WHAT TO WORK ON: Of all the lines below, output only those starting at the one with "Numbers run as" and ending at the one with "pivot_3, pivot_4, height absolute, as", both ends included, exactly as written.

Segment Open

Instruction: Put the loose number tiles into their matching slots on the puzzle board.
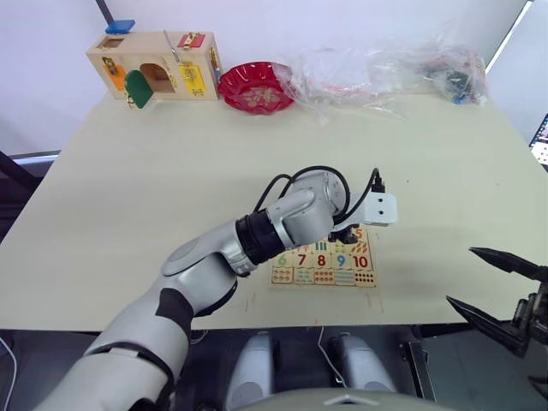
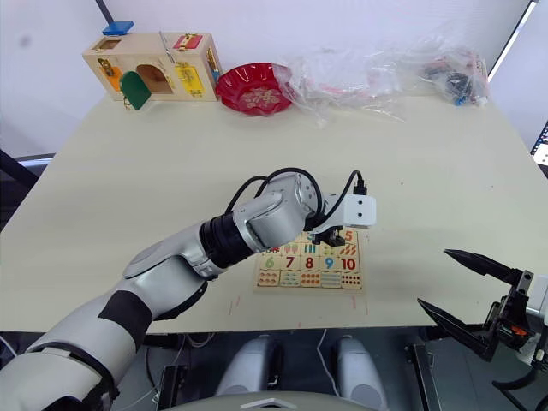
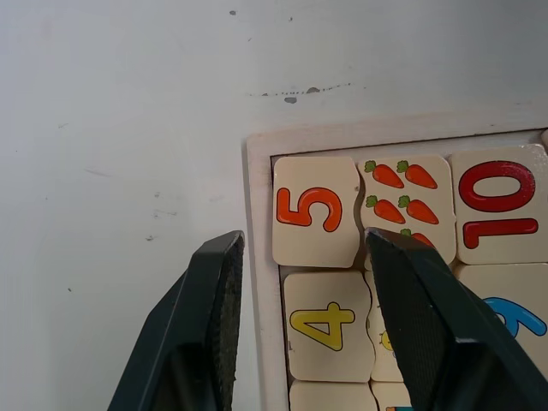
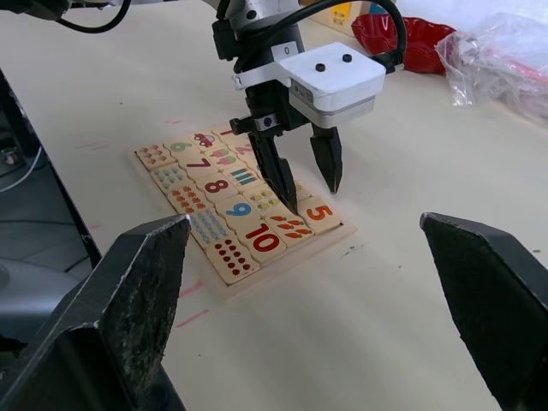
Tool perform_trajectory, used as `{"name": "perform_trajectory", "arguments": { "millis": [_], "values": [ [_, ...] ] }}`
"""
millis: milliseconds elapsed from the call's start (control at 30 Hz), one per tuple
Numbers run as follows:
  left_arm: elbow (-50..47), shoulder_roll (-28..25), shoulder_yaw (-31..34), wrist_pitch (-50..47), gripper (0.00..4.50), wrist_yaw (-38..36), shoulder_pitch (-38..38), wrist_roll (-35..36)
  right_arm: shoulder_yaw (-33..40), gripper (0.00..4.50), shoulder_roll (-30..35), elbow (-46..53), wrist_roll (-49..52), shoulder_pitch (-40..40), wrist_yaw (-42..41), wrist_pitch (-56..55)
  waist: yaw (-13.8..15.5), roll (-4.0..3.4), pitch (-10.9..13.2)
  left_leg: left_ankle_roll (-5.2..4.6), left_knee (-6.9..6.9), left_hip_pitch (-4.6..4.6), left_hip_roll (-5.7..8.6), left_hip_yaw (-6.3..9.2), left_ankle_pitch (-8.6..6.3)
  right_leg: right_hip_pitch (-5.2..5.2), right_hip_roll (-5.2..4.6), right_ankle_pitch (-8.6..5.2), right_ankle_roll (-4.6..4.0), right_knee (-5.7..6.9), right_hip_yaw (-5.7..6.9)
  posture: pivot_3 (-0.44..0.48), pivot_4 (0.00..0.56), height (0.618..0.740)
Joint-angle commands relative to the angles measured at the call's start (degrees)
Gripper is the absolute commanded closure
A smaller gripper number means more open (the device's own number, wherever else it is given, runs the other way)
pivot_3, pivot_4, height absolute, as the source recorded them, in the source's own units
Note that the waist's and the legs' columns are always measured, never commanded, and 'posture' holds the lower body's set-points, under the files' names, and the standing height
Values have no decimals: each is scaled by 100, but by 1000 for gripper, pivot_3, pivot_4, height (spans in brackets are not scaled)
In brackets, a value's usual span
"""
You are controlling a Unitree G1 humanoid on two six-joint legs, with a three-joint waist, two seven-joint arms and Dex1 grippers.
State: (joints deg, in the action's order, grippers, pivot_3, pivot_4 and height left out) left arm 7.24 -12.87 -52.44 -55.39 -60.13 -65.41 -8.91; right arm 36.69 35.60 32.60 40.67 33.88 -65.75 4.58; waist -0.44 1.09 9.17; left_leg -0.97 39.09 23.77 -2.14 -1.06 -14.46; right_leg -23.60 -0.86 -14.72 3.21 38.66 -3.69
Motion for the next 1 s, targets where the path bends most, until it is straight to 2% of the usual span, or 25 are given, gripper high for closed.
{"name": "perform_trajectory", "arguments": {
  "millis": [33,233,367,433,533,567,600,667,733,1000],
  "values": [
    [-373,-261,541,236,2064,-356,-323,226,36,0,-11,24,31,-16,21,-105,-2,0,1,0,0,0,0,0,0,0,0,0,0,0,0,0,150,740],
    [15,-724,1099,1126,2064,-993,-606,618,26,0,29,-67,15,-108,1,-102,-15,-11,6,0,-2,-1,0,-1,0,-2,0,0,-1,0,0,0,150,740],
    [672,-516,1599,2126,2064,-1083,-412,900,30,0,55,-125,17,-163,-14,-96,12,-11,6,0,-1,0,1,-3,0,-1,-2,1,-1,-1,0,0,150,740],
    [939,-395,1691,2042,2064,-1307,-399,1061,47,0,57,-139,25,-171,-24,-92,18,-9,7,0,-1,3,2,-3,0,-1,-2,3,-3,-3,0,0,150,740],
    [1493,-216,1767,3044,2064,-1208,-216,964,69,0,58,-138,40,-159,-34,-84,10,-10,7,0,-1,2,2,-3,0,-1,-2,9,-13,-4,0,0,150,740],
    [1691,-147,1808,3292,2609,-1165,-168,929,64,0,51,-125,38,-152,-28,-83,8,-10,6,0,-1,1,2,-3,0,-1,-2,9,-14,-3,-1,0,150,740],
    [1836,-94,1847,3425,2908,-1155,-150,907,58,0,47,-116,35,-147,-22,-83,5,-10,7,0,-1,0,2,-3,0,0,-2,10,-14,-3,-1,0,150,740],
    [2133,-4,1922,3884,4030,-1296,-46,959,12,0,37,-64,19,-143,18,-64,-9,-9,7,0,-1,1,2,-3,0,-1,-1,10,-14,-3,-1,0,150,740],
    [2463,22,1847,4392,4487,-1245,-2,761,-13,0,35,-28,13,-144,52,-46,-13,-9,7,0,-1,1,2,-3,0,-1,-1,10,-14,-3,-2,0,150,740],
    [3238,261,1936,5152,4487,-997,38,370,11,0,33,54,47,-86,120,-20,1,-9,7,0,-1,3,3,-3,0,-1,-1,12,-14,-4,-2,0,150,740]
  ]
}}
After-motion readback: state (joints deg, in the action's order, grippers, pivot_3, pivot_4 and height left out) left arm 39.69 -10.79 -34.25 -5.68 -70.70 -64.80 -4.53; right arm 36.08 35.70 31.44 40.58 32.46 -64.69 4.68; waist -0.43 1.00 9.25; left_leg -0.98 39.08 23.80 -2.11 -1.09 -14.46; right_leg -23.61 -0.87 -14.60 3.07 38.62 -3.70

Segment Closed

REPLY:
Numbers run as follows:
  left_arm: elbow (-50..47), shoulder_roll (-28..25), shoulder_yaw (-31..34), wrist_pitch (-50..47), gripper (0.00..4.50), wrist_yaw (-38..36), shoulder_pitch (-38..38), wrist_roll (-35..36)
  right_arm: shoulder_yaw (-33..40), gripper (0.00..4.50), shoulder_roll (-30..35), elbow (-46..53), wrist_roll (-49..52), shoulder_pitch (-40..40), wrist_yaw (-42..41), wrist_pitch (-56..55)
  waist: yaw (-13.8..15.5), roll (-4.0..3.4), pitch (-10.9..13.2)
  left_leg: left_ankle_roll (-5.2..4.6), left_knee (-6.9..6.9), left_hip_pitch (-4.6..4.6), left_hip_roll (-5.7..8.6), left_hip_yaw (-6.3..9.2), left_ankle_pitch (-8.6..6.3)
  right_leg: right_hip_pitch (-5.2..5.2), right_hip_roll (-5.2..4.6), right_ankle_pitch (-8.6..5.2), right_ankle_roll (-4.6..4.0), right_knee (-5.7..6.9), right_hip_yaw (-5.7..6.9)
  posture: pivot_3 (-0.44..0.48), pivot_4 (0.00..0.56), height (0.618..0.740)
Joint-angle commands relative to the angles measured at the call's start (degrees)
Gripper is the absolute commanded closure
A smaller gripper number means more open (the device's own number, wherever else it is given, runs the other way)
pivot_3, pivot_4, height absolute, as the source recorded them, in the source's own units

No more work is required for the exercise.